*TASK INSTRUCTIONS*
I'd like the data beneath this line reproduced exactly, without any of its images.

*SOURCE DATA*
Content starts

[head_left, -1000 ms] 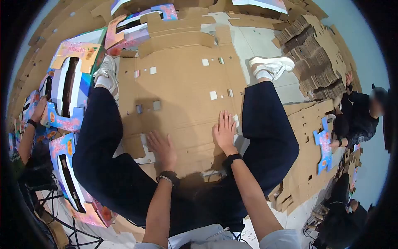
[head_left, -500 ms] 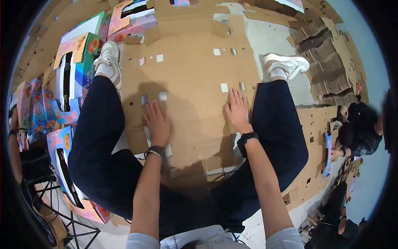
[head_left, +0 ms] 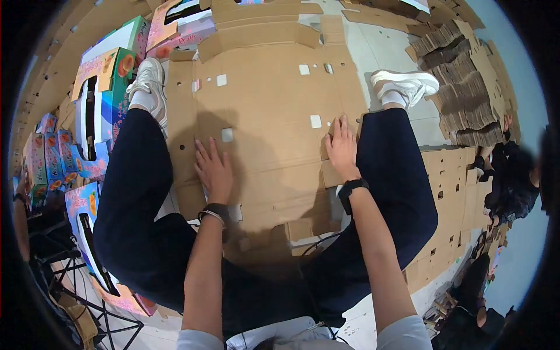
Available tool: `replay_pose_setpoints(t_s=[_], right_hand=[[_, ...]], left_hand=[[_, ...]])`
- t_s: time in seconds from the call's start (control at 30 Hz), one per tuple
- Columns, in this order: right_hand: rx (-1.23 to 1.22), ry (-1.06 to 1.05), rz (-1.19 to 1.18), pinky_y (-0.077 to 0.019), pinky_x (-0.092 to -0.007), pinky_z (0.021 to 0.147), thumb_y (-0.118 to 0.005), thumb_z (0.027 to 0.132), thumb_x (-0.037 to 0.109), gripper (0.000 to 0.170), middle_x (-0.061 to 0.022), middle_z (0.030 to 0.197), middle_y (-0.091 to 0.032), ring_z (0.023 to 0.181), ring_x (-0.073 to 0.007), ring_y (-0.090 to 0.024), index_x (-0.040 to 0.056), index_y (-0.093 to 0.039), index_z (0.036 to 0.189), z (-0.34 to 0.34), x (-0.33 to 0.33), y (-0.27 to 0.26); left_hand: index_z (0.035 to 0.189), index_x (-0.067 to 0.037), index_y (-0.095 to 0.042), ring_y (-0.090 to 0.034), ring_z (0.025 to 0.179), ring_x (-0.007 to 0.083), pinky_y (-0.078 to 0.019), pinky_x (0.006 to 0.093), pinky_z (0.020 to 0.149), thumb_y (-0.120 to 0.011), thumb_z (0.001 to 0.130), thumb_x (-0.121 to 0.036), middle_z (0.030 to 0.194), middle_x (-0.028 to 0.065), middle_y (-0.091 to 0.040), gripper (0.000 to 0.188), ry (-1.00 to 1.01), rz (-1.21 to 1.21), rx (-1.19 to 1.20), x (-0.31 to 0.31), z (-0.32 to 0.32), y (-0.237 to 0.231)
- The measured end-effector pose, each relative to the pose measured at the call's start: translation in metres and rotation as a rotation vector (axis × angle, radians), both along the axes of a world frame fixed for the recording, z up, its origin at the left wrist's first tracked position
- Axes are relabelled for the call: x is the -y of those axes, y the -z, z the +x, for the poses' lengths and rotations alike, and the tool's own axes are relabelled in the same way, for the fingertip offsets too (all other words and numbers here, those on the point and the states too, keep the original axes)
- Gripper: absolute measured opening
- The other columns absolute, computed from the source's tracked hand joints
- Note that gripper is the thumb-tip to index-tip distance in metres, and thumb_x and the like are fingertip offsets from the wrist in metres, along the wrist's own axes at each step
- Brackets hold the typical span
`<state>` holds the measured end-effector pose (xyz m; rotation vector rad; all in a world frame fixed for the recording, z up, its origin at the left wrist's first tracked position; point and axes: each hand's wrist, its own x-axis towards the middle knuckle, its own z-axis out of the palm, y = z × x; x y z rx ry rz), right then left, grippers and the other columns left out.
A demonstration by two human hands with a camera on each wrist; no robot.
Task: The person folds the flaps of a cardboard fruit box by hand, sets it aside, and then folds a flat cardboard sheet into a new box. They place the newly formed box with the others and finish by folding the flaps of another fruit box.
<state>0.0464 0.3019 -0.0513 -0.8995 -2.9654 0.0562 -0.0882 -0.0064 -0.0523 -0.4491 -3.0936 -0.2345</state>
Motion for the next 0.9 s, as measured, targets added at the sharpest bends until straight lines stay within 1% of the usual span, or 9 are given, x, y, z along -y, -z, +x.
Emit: replay_pose_setpoints(t_s=[0.17,0.23,0.43,0.57,0.63,0.73,0.77,0.83,0.9], right_hand=[[-0.065,0.035,-0.014,-0.0383,-0.0426,0.1,-0.052,0.089,0.028,0.058,-0.0187,0.145,-0.034,0.127,-0.0308,-0.04,0.0003,-0.037,0.137,-0.003,0.001,0.002],[-0.09,0.052,-0.034,-0.0388,-0.0431,0.099,-0.052,0.088,0.026,0.055,-0.0207,0.14,-0.04,0.122,-0.0321,-0.044,0.0005,-0.039,0.135,-0.006,0.0,0.001],[-0.125,-0.019,-0.001,-0.0421,-0.0435,0.094,-0.054,0.086,0.022,0.047,-0.0231,0.133,-0.048,0.113,-0.0343,-0.051,0.0013,-0.044,0.128,-0.006,-0.004,-0.004],[-0.166,-0.049,0.071,-0.044,-0.0432,0.091,-0.056,0.085,0.022,0.047,-0.0224,0.131,-0.049,0.113,-0.0338,-0.051,0.0018,-0.045,0.126,-0.007,-0.008,-0.003],[0.028,0.002,-0.131,-0.044,-0.0435,0.091,-0.058,0.083,0.023,0.05,-0.0225,0.128,-0.051,0.115,-0.034,-0.05,0.0012,-0.045,0.126,-0.014,-0.016,-0.015],[0.069,-0.033,-0.196,-0.0427,-0.0426,0.094,-0.059,0.082,0.024,0.053,-0.0226,0.127,-0.052,0.118,-0.0346,-0.049,-0.0006,-0.045,0.126,-0.021,-0.027,-0.031],[0.069,-0.034,-0.196,-0.0427,-0.0426,0.094,-0.059,0.082,0.024,0.053,-0.0226,0.127,-0.052,0.118,-0.0346,-0.049,-0.0006,-0.045,0.126,-0.021,-0.028,-0.026],[0.035,-0.097,-0.06,-0.0395,-0.0429,0.098,-0.058,0.083,0.024,0.052,-0.0218,0.13,-0.05,0.121,-0.0345,-0.047,-0.0004,-0.046,0.128,-0.021,-0.03,-0.015],[0.048,-0.044,-0.093,-0.0372,-0.0435,0.101,-0.056,0.084,0.025,0.052,-0.0214,0.132,-0.048,0.122,-0.0342,-0.047,-0.0003,-0.046,0.129,-0.023,-0.026,-0.008]], left_hand=[[0.145,-0.015,-0.029,-0.031,0.132,0.0367,-0.0267,0.0527,0.105,-0.048,0.092,-0.032,0.151,0.022,-0.02,0.059,0.001,-0.02,-0.013,0.001,-0.003,0.005],[0.144,-0.014,-0.03,-0.032,0.132,0.0369,-0.0254,0.0528,0.105,-0.049,0.092,-0.032,0.15,0.023,-0.022,0.059,0.0,-0.022,-0.019,0.0,-0.005,0.005],[0.133,-0.004,-0.043,-0.033,0.129,0.0383,-0.0208,0.0527,0.107,-0.055,0.085,-0.029,0.141,0.0269,-0.035,0.055,-0.028,0.039,0.012,-0.005,-0.016,-0.003],[0.126,-0.003,-0.048,-0.038,0.124,0.0388,-0.023,0.0524,0.106,-0.056,0.083,-0.026,0.135,0.029,-0.041,0.05,0.027,-0.001,0.01,-0.005,-0.022,-0.011],[0.125,-0.003,-0.049,-0.04,0.122,0.0388,-0.0236,0.0524,0.105,-0.056,0.082,-0.026,0.134,0.0294,-0.041,0.049,0.061,-0.011,0.034,-0.005,-0.03,-0.017],[0.126,-0.003,-0.047,-0.043,0.12,0.0386,-0.0273,0.0514,0.103,-0.057,0.081,-0.023,0.133,0.0304,-0.042,0.05,0.068,-0.052,0.044,-0.004,-0.034,-0.018],[0.127,-0.003,-0.045,-0.042,0.12,0.0386,-0.029,0.0497,0.103,-0.056,0.081,-0.023,0.133,0.0307,-0.042,0.051,0.054,-0.05,0.055,-0.005,-0.032,-0.018],[0.128,-0.003,-0.044,-0.042,0.121,0.0385,-0.0308,0.0479,0.103,-0.056,0.081,-0.022,0.132,0.0309,-0.043,0.052,0.045,-0.046,0.071,-0.007,-0.03,-0.015],[0.129,-0.003,-0.042,-0.043,0.12,0.0395,-0.0367,0.0453,0.1,-0.056,0.081,-0.021,0.132,0.0333,-0.041,0.054,0.074,-0.031,0.031,-0.005,-0.03,-0.009]])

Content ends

*RESULT FOR THIS TASK*
[head_left, -1000 ms] 
[head_left, -500 ms] 
[head_left, +0 ms] 
Available tool: `replay_pose_setpoints(t_s=[_], right_hand=[[_, ...]], left_hand=[[_, ...]])`
- t_s: time in seconds from the call's start (control at 30 Hz), one per tuple
- Columns, in this order: right_hand: rx (-1.23 to 1.22), ry (-1.06 to 1.05), rz (-1.19 to 1.18), pinky_y (-0.077 to 0.019), pinky_x (-0.092 to -0.007), pinky_z (0.021 to 0.147), thumb_y (-0.118 to 0.005), thumb_z (0.027 to 0.132), thumb_x (-0.037 to 0.109), gripper (0.000 to 0.170), middle_x (-0.061 to 0.022), middle_z (0.030 to 0.197), middle_y (-0.091 to 0.032), ring_z (0.023 to 0.181), ring_x (-0.073 to 0.007), ring_y (-0.090 to 0.024), index_x (-0.040 to 0.056), index_y (-0.093 to 0.039), index_z (0.036 to 0.189), z (-0.34 to 0.34), x (-0.33 to 0.33), y (-0.27 to 0.26); left_hand: index_z (0.035 to 0.189), index_x (-0.067 to 0.037), index_y (-0.095 to 0.042), ring_y (-0.090 to 0.034), ring_z (0.025 to 0.179), ring_x (-0.007 to 0.083), pinky_y (-0.078 to 0.019), pinky_x (0.006 to 0.093), pinky_z (0.020 to 0.149), thumb_y (-0.120 to 0.011), thumb_z (0.001 to 0.130), thumb_x (-0.121 to 0.036), middle_z (0.030 to 0.194), middle_x (-0.028 to 0.065), middle_y (-0.091 to 0.040), gripper (0.000 to 0.188), ry (-1.00 to 1.01), rz (-1.21 to 1.21), rx (-1.19 to 1.20), x (-0.31 to 0.31), z (-0.32 to 0.32), y (-0.237 to 0.231)
- The measured end-effector pose, each relative to the pose measured at the call's start: translation in metres and rotation as a rotation vector (axis × angle, radians), both along the axes of a world frame fixed for the recording, z up, its origin at the left wrist's first tracked position
- Axes are relabelled for the call: x is the -y of those axes, y the -z, z the +x, for the poses' lengths and rotations alike, and the tool's own axes are relabelled in the same way, for the fingertip offsets too (all other words and numbers here, those on the point and the states too, keep the original axes)
- Gripper: absolute measured opening
- The other columns absolute, computed from the source's tracked hand joints
- Note that gripper is the thumb-tip to index-tip distance in metres, and thumb_x and the like are fingertip offsets from the wrist in metres, along the wrist's own axes at each step
- Brackets hold the typical span
`<state>` holds the measured end-effector pose (xyz m; rotation vector rad; all in a world frame fixed for the recording, z up, its origin at the left wrist's first tracked position; point and axes: each hand's wrist, its own x-axis towards the middle knuckle, its own z-axis out of the palm, y = z × x; x y z rx ry rz), right then left, grippers and the other columns left out.
A demonstration by two human hands with a camera on each wrist; no robot.
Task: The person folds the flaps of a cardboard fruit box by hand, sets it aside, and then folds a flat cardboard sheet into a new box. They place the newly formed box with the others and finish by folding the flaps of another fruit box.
<state>0.0464 0.3019 -0.0513 -0.8995 -2.9654 0.0562 -0.0882 -0.0064 -0.0523 -0.4491 -3.0936 -0.2345</state>
Motion for the next 0.9 s, as measured, targets added at the sharpest bends until straight lines stay within 1% of the usual span, or 9 are given, x, y, z along -y, -z, +x.
Emit: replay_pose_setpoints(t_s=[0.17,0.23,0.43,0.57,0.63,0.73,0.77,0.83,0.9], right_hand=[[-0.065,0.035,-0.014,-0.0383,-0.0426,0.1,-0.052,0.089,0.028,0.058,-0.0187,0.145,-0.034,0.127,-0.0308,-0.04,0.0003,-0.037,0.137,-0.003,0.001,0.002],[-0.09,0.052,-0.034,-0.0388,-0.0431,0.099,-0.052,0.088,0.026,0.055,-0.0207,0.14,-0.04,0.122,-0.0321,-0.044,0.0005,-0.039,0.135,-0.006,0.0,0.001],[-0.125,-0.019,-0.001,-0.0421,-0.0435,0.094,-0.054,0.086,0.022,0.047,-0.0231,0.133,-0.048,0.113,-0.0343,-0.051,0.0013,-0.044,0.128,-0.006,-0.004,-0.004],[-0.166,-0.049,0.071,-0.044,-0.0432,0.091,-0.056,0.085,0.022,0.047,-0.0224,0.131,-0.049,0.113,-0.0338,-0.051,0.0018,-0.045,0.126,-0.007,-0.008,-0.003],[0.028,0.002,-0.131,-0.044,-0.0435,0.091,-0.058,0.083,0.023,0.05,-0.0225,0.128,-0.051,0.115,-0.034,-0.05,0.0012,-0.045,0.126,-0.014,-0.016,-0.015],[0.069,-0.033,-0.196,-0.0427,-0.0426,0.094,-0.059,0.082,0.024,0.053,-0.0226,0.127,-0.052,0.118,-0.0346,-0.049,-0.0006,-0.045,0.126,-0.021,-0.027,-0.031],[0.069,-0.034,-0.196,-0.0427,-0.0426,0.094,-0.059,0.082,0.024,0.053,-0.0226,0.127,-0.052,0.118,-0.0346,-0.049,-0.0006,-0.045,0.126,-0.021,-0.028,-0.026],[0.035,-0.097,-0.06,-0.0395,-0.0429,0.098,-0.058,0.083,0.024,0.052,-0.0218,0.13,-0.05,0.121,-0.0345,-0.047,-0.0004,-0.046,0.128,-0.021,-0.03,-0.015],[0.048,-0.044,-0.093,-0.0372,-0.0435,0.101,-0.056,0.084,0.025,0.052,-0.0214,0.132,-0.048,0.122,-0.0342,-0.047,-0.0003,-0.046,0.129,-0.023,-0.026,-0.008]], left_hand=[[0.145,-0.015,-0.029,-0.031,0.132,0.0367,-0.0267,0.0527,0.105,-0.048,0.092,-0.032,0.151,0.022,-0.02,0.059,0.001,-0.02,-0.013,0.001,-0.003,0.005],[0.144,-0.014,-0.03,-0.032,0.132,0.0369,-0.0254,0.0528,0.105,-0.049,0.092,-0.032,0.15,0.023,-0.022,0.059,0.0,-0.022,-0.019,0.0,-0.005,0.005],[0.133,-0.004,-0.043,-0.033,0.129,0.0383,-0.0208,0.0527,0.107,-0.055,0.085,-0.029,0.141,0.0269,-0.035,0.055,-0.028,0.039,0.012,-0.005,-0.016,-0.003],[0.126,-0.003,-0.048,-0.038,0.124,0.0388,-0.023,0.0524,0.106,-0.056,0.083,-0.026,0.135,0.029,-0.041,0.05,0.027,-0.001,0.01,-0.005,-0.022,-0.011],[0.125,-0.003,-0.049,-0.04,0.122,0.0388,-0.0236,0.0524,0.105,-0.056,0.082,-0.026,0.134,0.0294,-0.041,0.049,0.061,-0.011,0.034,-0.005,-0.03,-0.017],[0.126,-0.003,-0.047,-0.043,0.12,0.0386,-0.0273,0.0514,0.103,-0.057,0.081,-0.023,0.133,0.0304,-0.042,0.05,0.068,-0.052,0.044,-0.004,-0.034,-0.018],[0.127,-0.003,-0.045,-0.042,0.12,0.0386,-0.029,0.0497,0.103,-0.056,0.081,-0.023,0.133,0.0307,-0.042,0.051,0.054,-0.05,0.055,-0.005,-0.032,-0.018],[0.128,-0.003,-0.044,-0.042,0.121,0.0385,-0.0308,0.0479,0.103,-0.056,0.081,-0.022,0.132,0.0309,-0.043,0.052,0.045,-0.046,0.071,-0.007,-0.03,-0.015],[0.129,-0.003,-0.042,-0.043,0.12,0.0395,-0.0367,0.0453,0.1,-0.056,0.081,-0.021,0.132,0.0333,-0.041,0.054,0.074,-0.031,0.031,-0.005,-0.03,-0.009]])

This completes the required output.